10.9.11

Somewhere in the production ladder of Quarantine 2, there was a coward.


I can't say if it was writer/director John G. Pogue, or one of the myriad producers or investors, but a mistake was made during the film's climax that compromises the effect they're going for. While not a found-footage film like the first one, Quarantine 2 elects to go first person for a theoretically tense sequence in the last act.

Obtaining a set of heat-vision goggles, the main character uses them to find her way through the theoretically pitch-black tunnel system.



I say theoretically because although, from a narrative standpoint, the tunnels are supposed to be completely black for a good reason - they're ten feet underground and have no power or lighting - this is how things actually look when the film cuts back from the goggles to a third-person perspective.



That right there is more visible than the daylight scenes of AVP2R.
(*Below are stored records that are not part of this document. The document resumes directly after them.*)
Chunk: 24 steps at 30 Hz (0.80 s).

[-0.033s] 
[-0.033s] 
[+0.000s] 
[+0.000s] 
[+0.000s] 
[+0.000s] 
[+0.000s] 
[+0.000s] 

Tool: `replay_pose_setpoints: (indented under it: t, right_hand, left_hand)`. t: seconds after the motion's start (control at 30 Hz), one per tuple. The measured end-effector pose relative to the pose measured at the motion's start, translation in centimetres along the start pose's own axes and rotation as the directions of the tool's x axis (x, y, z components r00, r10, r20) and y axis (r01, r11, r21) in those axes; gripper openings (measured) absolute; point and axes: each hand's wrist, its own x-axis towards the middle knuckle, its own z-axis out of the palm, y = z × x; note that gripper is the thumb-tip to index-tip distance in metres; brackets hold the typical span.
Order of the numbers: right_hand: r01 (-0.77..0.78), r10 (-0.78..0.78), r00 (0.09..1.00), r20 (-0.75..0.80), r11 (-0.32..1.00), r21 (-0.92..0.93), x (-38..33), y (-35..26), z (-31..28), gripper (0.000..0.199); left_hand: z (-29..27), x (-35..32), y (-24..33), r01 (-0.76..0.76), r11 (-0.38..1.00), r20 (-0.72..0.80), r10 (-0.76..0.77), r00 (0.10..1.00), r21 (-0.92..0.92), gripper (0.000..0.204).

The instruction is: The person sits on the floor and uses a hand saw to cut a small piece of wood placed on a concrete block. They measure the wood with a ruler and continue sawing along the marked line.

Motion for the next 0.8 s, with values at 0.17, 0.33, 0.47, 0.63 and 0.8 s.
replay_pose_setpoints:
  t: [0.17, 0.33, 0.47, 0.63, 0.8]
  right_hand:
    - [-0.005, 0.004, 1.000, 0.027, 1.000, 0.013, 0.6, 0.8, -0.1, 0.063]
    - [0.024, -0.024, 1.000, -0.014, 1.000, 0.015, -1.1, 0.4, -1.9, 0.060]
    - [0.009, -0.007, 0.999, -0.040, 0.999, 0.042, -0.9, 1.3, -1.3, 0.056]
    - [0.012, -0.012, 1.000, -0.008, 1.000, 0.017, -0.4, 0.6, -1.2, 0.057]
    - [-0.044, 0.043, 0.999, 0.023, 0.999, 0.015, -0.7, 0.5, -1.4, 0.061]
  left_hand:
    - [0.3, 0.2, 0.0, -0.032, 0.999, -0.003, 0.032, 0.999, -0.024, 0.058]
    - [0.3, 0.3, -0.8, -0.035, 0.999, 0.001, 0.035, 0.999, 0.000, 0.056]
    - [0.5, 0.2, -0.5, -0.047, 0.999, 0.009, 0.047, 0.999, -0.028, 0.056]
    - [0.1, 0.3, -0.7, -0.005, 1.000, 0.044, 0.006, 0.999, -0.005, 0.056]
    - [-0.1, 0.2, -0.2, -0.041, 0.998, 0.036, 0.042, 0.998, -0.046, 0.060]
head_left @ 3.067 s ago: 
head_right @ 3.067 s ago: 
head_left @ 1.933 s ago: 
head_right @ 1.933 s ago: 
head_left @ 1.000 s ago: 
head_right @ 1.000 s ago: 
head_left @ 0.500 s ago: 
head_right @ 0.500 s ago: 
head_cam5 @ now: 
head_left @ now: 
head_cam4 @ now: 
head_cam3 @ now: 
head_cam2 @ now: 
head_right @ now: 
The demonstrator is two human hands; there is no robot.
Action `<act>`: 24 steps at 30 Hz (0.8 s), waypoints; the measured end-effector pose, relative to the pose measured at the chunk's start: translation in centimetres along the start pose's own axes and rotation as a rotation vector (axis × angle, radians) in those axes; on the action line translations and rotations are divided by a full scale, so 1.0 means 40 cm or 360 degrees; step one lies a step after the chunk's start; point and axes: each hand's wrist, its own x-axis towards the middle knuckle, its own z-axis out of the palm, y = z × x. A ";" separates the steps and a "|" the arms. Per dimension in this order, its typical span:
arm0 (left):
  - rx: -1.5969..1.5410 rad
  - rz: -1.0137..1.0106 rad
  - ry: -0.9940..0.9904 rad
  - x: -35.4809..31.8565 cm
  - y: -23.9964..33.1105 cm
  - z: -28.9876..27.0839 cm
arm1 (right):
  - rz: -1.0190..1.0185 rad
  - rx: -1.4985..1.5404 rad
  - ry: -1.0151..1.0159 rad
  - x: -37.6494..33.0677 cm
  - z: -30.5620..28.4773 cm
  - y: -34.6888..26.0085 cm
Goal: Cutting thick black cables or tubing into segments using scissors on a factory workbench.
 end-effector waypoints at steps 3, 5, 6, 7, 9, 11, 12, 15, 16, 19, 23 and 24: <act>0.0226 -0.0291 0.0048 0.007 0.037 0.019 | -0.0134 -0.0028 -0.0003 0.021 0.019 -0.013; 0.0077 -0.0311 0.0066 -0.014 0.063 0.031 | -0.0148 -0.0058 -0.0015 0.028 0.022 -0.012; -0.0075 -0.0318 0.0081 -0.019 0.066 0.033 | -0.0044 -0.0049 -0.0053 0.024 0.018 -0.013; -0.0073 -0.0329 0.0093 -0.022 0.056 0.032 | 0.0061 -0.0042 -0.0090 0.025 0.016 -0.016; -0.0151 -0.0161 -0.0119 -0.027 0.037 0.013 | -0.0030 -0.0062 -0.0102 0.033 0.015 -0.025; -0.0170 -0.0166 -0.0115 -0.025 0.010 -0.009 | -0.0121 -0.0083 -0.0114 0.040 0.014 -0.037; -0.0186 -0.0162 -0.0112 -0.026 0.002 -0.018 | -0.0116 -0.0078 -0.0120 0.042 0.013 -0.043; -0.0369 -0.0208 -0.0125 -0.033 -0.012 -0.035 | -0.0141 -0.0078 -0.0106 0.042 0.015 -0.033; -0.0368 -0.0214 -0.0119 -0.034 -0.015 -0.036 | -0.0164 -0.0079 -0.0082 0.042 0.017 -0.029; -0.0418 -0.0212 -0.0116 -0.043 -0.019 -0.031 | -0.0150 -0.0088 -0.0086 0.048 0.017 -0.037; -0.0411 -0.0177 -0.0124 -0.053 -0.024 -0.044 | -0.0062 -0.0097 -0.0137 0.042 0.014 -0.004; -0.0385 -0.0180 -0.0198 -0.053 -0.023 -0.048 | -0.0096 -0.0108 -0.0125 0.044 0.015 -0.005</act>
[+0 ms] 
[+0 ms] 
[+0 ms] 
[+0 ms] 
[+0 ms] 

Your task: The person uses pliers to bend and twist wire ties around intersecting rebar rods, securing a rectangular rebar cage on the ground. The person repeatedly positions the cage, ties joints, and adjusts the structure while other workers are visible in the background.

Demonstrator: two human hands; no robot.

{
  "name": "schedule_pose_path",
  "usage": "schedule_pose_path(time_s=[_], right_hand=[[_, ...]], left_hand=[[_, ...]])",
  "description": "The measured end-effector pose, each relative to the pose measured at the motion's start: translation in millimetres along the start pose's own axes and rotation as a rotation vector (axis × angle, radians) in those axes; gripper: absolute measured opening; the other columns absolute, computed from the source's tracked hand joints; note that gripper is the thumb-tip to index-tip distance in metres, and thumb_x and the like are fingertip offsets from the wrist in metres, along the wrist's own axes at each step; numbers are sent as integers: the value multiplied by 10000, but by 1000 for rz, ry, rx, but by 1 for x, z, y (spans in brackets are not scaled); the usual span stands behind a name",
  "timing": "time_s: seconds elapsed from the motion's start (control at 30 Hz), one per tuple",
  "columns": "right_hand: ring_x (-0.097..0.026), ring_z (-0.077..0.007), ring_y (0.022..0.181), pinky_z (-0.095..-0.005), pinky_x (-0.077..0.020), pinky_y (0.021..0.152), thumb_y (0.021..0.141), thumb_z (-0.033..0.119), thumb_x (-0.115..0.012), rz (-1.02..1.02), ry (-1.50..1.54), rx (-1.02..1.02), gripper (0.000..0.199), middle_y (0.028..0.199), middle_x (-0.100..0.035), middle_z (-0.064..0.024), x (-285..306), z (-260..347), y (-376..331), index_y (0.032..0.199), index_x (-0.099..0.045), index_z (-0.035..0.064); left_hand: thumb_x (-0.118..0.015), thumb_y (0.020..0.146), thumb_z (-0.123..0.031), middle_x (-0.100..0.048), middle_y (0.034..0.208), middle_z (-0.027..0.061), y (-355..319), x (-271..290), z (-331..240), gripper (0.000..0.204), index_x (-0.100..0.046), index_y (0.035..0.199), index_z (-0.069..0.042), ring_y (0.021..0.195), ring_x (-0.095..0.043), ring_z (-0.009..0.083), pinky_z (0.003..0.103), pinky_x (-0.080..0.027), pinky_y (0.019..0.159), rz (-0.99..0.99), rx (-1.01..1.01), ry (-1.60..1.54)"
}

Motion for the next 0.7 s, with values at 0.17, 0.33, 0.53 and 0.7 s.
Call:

Why the fear, filmmakers? Did you really believe that the audience for your movie wouldn't accept five minutes shot from a first-person perspective? That the action would get confusing for them?

If that's the case, I feel like they're forgetting something - that the (theoretically successful, explaining the existence of this movie) first film was told entirely from a first-person perspective, and that all 80 minutes of its action were confusing.

Also, it looks ridiculous to have a person that we can clearly see-



Flailing around like she's in absolute darkness.